In the mid-19th century, Oxford says, “clotheshorse” took on the figurative sense of “a person whose main function is or appears to be to wear or show off clothes.” It cites a political pamphlet that explains why “plain Tom and Jack” may be better qualified than “Lord Tommy and the Honourable John” for parliamentary duties:

“Tom and Jack have been at least workers all their days, not idlers, game-preservers and mere human clothes-horses.” We’ve expanded the citation, which is from Thomas Carlyle’s Latter-day Pamphlets (1850).

The next OED example is from Mark Twain’s novel A Connecticut Yankee in King Arthur’s Court (1889). In the citation, which we’ve also expanded, the narrator criticizes England’s choice of people to memorialize:

“With the spirit of prophecy upon me, I could look into the future and see her erect statues and monuments to her unspeakable Georges and other royal and noble clothes-horses, and leave unhonored the creators of this world—after God—Gutenburg, Watt, Arkwright, Whitney, Morse, Stephenson, Bell.”

As for “clothes” and “horse,” the nouns had the meanings you’d expect when they showed up in Old English writing. As the OED says, claoas meant “covering for the person; wearing apparel; dress, raiment, vesture.” And hors meant “a solid-hoofed perissodactyl quadruped (Equus caballus), having a flowing mane and tail, whose voice is a neigh.”

So how did “clotheshorse” come to mean a frame for hanging clothing, first a wooden one and later a fashionable human one?

Over the years, Oxford says, the noun “horse” was used figuratively for “things resembling the quadruped in shape, use, or some characteristic real or fancied,” such as in the sense of a sawhorse (1718), vaulting horse (1785), and iron horse or steam locomotive (1874).

As we’ve said, the term “clotheshorse” first appeared in the early 19th century in the sense of a wooden frame for drying clothing. However, “horse” by itself was used a century earlier with the same meaning.
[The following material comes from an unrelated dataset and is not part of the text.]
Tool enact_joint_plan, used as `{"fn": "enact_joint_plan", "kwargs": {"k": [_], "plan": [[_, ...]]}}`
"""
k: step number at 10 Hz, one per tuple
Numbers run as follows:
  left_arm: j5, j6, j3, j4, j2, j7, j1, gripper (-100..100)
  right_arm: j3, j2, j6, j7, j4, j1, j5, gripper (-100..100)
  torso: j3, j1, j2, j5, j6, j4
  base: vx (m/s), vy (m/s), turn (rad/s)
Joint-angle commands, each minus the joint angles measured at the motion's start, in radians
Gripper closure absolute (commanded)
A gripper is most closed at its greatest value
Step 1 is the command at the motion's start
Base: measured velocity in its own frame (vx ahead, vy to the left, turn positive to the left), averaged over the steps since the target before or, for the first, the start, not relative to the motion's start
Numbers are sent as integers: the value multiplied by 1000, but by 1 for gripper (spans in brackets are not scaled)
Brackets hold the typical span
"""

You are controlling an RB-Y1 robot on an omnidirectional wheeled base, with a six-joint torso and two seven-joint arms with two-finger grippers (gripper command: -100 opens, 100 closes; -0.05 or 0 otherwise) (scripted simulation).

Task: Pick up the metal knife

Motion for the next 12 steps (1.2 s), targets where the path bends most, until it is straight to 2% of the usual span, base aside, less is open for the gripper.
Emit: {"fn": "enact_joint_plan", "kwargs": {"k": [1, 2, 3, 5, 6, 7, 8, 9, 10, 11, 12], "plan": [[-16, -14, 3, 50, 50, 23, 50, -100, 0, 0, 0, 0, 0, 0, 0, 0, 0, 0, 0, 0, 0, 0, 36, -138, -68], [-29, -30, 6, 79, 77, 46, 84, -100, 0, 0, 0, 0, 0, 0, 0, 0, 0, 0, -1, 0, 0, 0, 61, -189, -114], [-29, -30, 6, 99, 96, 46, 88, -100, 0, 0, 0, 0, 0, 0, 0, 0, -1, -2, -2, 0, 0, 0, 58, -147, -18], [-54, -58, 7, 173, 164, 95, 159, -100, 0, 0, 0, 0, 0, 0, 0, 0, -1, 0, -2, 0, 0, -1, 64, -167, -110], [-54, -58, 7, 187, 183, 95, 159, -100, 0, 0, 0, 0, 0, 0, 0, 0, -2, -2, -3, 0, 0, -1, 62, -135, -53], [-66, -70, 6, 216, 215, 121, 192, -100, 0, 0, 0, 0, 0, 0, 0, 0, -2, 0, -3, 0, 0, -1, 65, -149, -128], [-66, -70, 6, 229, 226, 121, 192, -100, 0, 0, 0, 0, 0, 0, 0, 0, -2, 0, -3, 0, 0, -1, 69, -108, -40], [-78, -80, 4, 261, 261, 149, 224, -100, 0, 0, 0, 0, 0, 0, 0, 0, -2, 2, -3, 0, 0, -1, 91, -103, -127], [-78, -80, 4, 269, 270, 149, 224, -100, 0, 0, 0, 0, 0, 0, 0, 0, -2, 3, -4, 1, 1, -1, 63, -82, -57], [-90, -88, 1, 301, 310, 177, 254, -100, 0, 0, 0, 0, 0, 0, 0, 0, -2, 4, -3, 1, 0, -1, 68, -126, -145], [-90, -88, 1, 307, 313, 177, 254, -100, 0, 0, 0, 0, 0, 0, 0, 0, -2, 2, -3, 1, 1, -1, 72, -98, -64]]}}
The OED cites an entry for “horse” in an early 18th-century dictionary that includes this sense: “Also a wooden Frame to dry wash’d Linnen upon” (The New World of Words, 6th ed., 1706, compiled by Edward Phillips and edited by John Kersey).

We’ll end with an example we found in a London newspaper, using “clotheshorse” to describe a member of the British royal family who isn’t particularly known for her sense of fashion:

“Princess Anne, 71, is the only daughter of the Queen, 95, and is regularly described as the hardest-working member of the Royal Family. She has become known as a workhorse as opposed to a clotheshorse like other female royals” (Daily Express, March 7, 2021).